Hi, I did my experiment on Peltier plate and got mixed outcome, please see the following:

Experiment settings:
I changed the structure I originally designed in the first post.
Instead of pumping heat from the steam, I placed a sealed stainless steel pot inside the reactor.
The pot is filled with 5 liters of water and installed with two silicon tubes and a small sink pump.
To obtain the heat energy, water in the pot will be pumped through one of the tubes to an aluminum heat exchange block.
And then the Peltier plate will pump the heat into a steel tray containing 500ml of water.

Here's the general design:
https://drive.google.com/file/d/1XDkla6 ... sp=sharing

And a picture of it(shot at top of the reactor prototype)
https://drive.google.com/file/d/1ngpm-e ... sp=sharing

The Peltier plate I used is a CL-C067(70Watt), which can freeze water by the support of air cooling.

Initial hot water(in the steel pot) temperature is 38 degrees Celsius.

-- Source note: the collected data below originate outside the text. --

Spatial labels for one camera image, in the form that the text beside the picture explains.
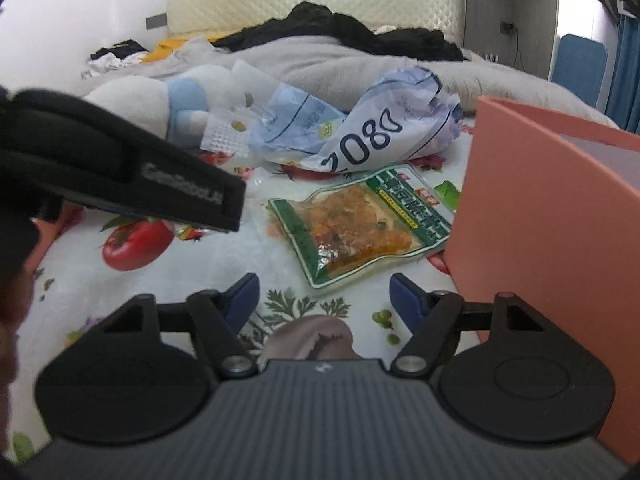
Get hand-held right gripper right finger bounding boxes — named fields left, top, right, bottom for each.
left=389, top=272, right=546, bottom=378

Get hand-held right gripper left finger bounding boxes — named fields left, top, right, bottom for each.
left=92, top=272, right=261, bottom=380

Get red yellow snack packet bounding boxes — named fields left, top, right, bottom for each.
left=172, top=224, right=211, bottom=242

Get green clear snack packet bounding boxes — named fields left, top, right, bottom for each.
left=265, top=164, right=455, bottom=290

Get orange cardboard box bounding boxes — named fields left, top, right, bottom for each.
left=442, top=95, right=640, bottom=466

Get person's left hand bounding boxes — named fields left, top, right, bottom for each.
left=0, top=267, right=35, bottom=411

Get fruit printed bed sheet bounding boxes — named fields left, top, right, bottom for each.
left=10, top=110, right=481, bottom=466

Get white blue plush toy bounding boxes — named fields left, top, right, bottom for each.
left=82, top=64, right=221, bottom=148

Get black white clothes pile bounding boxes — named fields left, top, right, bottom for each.
left=82, top=39, right=148, bottom=78

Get yellow cloth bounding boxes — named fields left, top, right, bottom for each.
left=140, top=35, right=221, bottom=63

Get crumpled white blue plastic bag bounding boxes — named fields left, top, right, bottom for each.
left=300, top=66, right=463, bottom=173

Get cream quilted headboard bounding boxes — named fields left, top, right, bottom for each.
left=166, top=0, right=466, bottom=46

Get grey duvet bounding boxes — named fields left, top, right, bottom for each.
left=150, top=35, right=618, bottom=126

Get black clothing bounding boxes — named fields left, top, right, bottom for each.
left=212, top=1, right=466, bottom=63

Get blue chair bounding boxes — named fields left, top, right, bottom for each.
left=550, top=34, right=608, bottom=111

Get blue curtain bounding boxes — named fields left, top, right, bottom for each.
left=602, top=10, right=640, bottom=133

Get black charger with cable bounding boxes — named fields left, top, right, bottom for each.
left=500, top=20, right=521, bottom=68

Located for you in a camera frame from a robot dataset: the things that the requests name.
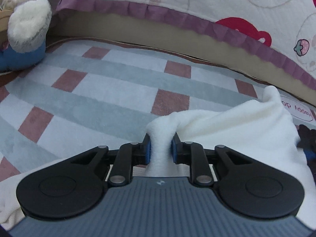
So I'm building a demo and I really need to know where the grey plush rabbit toy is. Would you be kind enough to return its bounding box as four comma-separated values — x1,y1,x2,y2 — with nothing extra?
0,0,58,73

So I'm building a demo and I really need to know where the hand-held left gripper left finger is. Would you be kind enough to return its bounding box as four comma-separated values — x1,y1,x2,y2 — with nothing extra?
70,133,151,187

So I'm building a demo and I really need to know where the bear print bedspread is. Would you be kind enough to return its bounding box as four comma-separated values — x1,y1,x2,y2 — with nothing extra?
55,0,316,92

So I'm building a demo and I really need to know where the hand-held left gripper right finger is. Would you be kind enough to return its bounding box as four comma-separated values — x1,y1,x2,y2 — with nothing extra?
171,133,252,187

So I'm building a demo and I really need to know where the cream fleece garment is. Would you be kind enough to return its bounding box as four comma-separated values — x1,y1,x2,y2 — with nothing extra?
0,85,316,231

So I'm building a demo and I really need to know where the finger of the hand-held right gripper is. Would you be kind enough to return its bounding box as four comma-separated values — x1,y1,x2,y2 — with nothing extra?
303,148,316,165

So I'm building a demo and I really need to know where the tan bed base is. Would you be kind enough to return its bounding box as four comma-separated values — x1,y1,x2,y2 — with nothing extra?
46,11,316,106

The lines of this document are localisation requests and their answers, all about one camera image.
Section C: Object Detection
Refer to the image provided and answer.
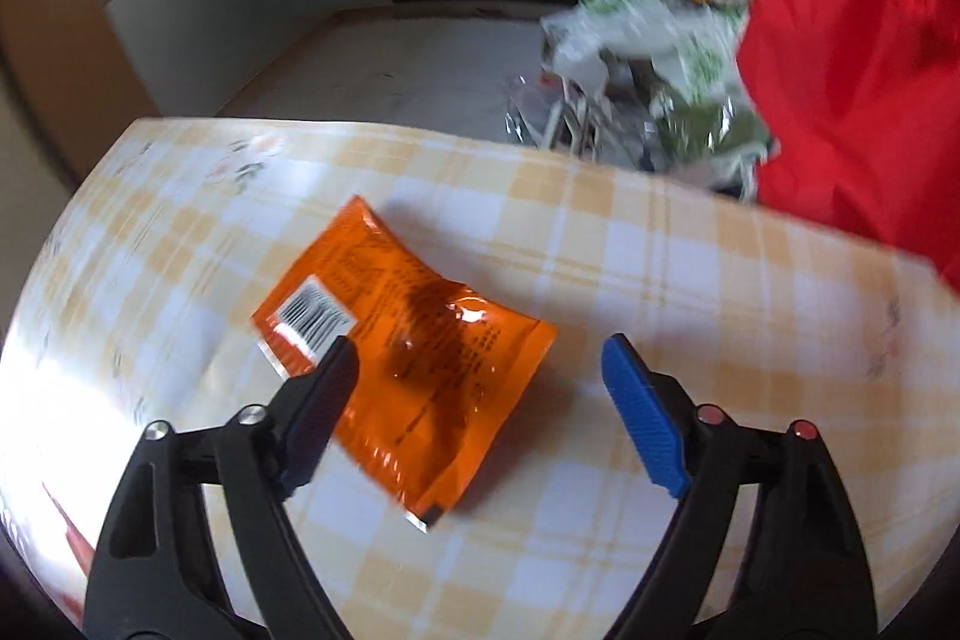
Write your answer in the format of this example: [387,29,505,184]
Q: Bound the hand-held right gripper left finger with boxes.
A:
[82,335,361,640]

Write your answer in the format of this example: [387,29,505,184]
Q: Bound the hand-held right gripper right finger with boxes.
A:
[600,332,878,640]

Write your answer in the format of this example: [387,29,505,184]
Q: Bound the orange snack packet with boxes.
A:
[251,195,560,533]

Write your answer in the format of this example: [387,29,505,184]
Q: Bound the red hanging garment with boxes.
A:
[739,0,960,290]

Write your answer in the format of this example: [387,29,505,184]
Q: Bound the wooden door frame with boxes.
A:
[0,0,163,193]

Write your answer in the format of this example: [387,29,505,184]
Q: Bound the crumpled plastic shopping bags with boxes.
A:
[499,0,778,193]

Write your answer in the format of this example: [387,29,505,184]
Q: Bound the yellow checkered floral tablecloth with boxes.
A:
[0,117,960,640]

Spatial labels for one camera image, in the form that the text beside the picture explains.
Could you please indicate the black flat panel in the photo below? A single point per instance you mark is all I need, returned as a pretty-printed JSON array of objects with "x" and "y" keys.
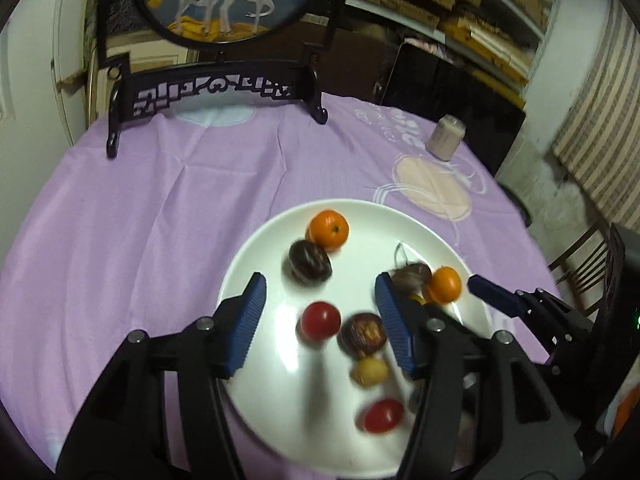
[{"x": 450, "y": 85}]

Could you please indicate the red cherry tomato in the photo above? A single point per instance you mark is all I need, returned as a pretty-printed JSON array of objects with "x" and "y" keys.
[
  {"x": 382, "y": 415},
  {"x": 320, "y": 321}
]

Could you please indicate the checked hanging cloth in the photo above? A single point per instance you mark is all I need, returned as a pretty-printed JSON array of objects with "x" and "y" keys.
[{"x": 605, "y": 120}]

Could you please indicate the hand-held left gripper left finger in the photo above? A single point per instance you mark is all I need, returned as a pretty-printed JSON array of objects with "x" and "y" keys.
[{"x": 245, "y": 325}]

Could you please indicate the white wall shelf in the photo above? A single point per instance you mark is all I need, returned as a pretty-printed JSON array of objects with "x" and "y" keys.
[{"x": 540, "y": 5}]

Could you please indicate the wooden picture frame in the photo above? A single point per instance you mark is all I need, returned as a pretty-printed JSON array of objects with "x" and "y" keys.
[{"x": 145, "y": 57}]

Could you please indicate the pale drink can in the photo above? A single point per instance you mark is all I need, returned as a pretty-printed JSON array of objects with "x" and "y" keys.
[{"x": 445, "y": 137}]

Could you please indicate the white plate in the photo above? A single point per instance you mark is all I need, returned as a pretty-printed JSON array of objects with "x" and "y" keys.
[{"x": 280, "y": 305}]

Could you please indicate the pink cloth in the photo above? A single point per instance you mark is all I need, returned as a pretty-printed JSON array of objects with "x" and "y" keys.
[{"x": 425, "y": 45}]

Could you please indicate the dark water chestnut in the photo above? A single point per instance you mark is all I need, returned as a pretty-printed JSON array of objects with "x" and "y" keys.
[
  {"x": 310, "y": 261},
  {"x": 363, "y": 335},
  {"x": 411, "y": 277}
]

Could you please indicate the purple printed tablecloth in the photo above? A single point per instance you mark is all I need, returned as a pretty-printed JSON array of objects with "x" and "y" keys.
[{"x": 150, "y": 220}]

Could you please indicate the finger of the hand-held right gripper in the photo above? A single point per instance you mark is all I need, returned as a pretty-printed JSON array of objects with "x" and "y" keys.
[
  {"x": 495, "y": 295},
  {"x": 457, "y": 321}
]

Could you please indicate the wooden chair with slat back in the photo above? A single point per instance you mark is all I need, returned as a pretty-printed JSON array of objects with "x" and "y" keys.
[{"x": 582, "y": 265}]

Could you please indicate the small smooth orange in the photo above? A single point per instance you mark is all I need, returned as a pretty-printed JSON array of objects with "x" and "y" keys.
[{"x": 442, "y": 285}]

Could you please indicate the large mandarin with green stem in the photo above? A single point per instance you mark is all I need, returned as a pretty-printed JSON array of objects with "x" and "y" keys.
[{"x": 328, "y": 228}]

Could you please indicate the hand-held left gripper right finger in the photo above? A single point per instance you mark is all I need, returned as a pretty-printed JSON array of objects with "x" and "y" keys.
[{"x": 397, "y": 330}]

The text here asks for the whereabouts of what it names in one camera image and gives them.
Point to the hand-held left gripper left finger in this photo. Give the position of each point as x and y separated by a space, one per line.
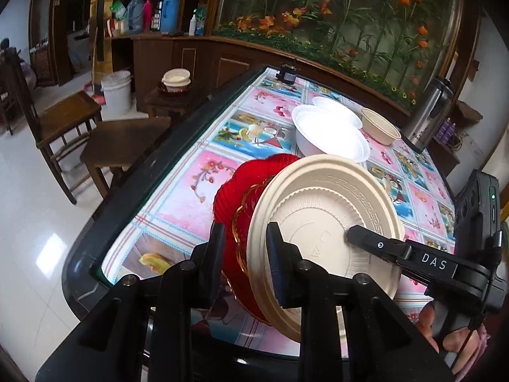
218 262

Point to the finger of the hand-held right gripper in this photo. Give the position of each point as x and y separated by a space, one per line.
377 244

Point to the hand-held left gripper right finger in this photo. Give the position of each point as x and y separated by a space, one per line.
276 270

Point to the red plate gold rim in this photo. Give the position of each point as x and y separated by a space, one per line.
243 246

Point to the beige plastic bowl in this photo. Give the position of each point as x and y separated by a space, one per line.
318 191
377 127

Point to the red scalloped plate white sticker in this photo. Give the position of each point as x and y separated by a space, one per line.
238 175

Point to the large white bowl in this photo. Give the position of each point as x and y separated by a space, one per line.
330 135

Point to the stacked bowls on stool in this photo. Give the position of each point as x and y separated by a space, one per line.
177 76

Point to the person's right hand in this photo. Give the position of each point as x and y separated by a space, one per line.
465 346

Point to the fruit print tablecloth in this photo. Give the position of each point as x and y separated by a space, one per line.
191 191

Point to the stainless steel thermos jug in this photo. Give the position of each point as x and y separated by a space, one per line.
427 119

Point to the black rimmed dining table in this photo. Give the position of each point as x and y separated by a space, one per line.
159 159

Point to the dark wooden stool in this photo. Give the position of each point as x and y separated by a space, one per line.
127 135

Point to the small wooden stool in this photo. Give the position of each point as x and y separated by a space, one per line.
175 105

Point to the dark red bowl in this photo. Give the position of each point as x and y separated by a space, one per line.
175 90

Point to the small black device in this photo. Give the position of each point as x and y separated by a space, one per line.
287 73

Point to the white plastic bucket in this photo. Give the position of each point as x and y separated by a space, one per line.
116 95

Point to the wooden chair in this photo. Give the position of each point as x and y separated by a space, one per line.
67 111

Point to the artificial flower display case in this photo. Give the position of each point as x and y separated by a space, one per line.
338 28

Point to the white spray bottle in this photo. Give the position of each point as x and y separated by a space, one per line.
193 24

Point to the green bottle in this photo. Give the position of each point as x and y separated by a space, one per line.
201 22

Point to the blue thermos flask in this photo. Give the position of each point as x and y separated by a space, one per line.
170 14

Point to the pink bottle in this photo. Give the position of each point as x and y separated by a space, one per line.
147 16

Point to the translucent blue water bottle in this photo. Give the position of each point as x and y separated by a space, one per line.
134 16

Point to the wicker basket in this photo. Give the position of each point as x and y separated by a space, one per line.
39 65

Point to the green packet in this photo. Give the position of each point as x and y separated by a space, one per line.
118 10

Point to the gold trimmed wooden pillar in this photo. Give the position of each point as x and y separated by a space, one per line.
95 16

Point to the wooden wall shelf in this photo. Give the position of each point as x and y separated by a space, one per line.
469 109

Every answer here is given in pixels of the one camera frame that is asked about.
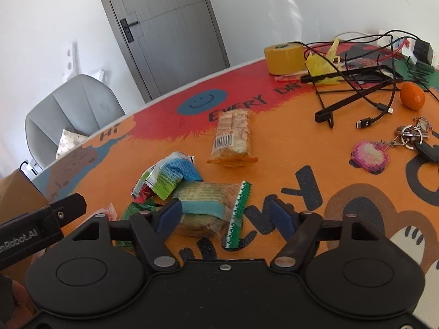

The target I set for this experiment is to make 500ml of hot water(85 degrees Celsius) to cook a cup of coffee.

---------------------------------
Result:
The starting water temperature in tray is 29.6 degrees Celsius.
After 40 minutes, it was heated to 39.1.

From the beginning to the end hot Side stayed around 80 degrees Celsius:
here's the footage:
https://drive.google.com/file/d/1o9l7Ux ... sp=sharing

After the experiment, I checked the hot water in the steel pot and it remained at 38 degrees Celsius.
https://drive.google.com/file/d/1raU4CG ... sp=sharing

The heat energy pumped into the target tray of water:
500 g * 4.2 (specific heat capacity) * (39.1 - 29.6) = 19950 Joule
The work is done in 40 * 60 = 2400 seconds
So the actual out put power to the water is only 19950 / 2400 = 8.3 Watt (Joule / second)
Compared to the power consumption of that Peltier plate, which is 70 Watt, it is absolutely less efficient than a regular electrical resistance heating device.

-------------------------------------------------------------
Conclusion:
It's obvious that this(Peltier heater plus compost heat) will not be a viable cooking heat source.
The Peltier heater did go near the temperature I desired(85 degrees Celsius), but it failed to heat up the water efficiently.

However, the compost reactor seems to be a reliable heat source, which remained at the same temperature after 40 minutes of draining.
Now I'm more convinced that this reactor can help heat up a house.

---------------------------------------------
Additional result: Compost piles can be revived!

I did a experiment on this batch of compost.
Every time when the core temperature of the compost falls below 50 degrees Celsius, I add and mix new materials into the pile.
By doing so, I successfully pushed the compost heap back into thermophilic stage.
here's the record done in 23 days:
https://drive.google.com/file/d/1BjA3ck ... sp=sharing
A stands for steam temperature.
B is the core temperature of the heap.

This result means that even with one reactor, it's still capable of providing stable heat output!